Task prompt — Return the data exactly, with all pictures removed.

□ □ □ □ □

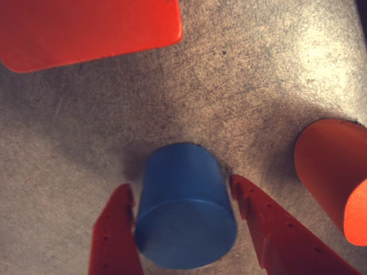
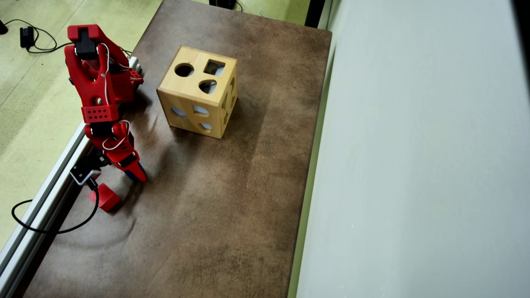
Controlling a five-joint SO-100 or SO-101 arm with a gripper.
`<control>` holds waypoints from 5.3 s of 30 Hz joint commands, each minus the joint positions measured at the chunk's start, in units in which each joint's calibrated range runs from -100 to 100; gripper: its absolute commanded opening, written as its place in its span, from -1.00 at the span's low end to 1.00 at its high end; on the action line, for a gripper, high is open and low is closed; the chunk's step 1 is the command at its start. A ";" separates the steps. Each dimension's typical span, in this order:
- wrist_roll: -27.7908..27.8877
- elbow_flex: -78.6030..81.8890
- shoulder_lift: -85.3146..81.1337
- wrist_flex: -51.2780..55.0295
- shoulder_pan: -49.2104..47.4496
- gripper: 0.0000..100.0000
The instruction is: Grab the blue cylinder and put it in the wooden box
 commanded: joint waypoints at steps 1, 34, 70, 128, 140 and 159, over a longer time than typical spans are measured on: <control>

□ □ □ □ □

Solution for this task —
Controlling a five-joint SO-100 or SO-101 arm with a gripper.
`<control>` holds waypoints from 5.3 s of 30 Hz joint commands, each minus the joint positions measured at the chunk's start, in units in which each joint's calibrated range runs from -100 to 100; gripper: its absolute commanded opening, written as its place in its span, from -1.00 at the span's low end to 1.00 at its high end; on the action line, for a gripper, high is open and low is closed; the chunk's step 1 is the command at its start. A ";" separates the steps. Each dimension's typical span, in this order:
- wrist_roll: -27.7908..27.8877
- elbow_flex: -78.6030..81.8890
- shoulder_lift: -85.3146..81.1337
- wrist_flex: -51.2780..55.0295
- shoulder_pan: -49.2104..47.4496
- gripper: 0.0000..100.0000
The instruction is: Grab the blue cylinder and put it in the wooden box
 commanded: joint waypoints at steps 1, 34, 70, 128, 140 and 159, over a longer time than typical spans are measured on: <control>

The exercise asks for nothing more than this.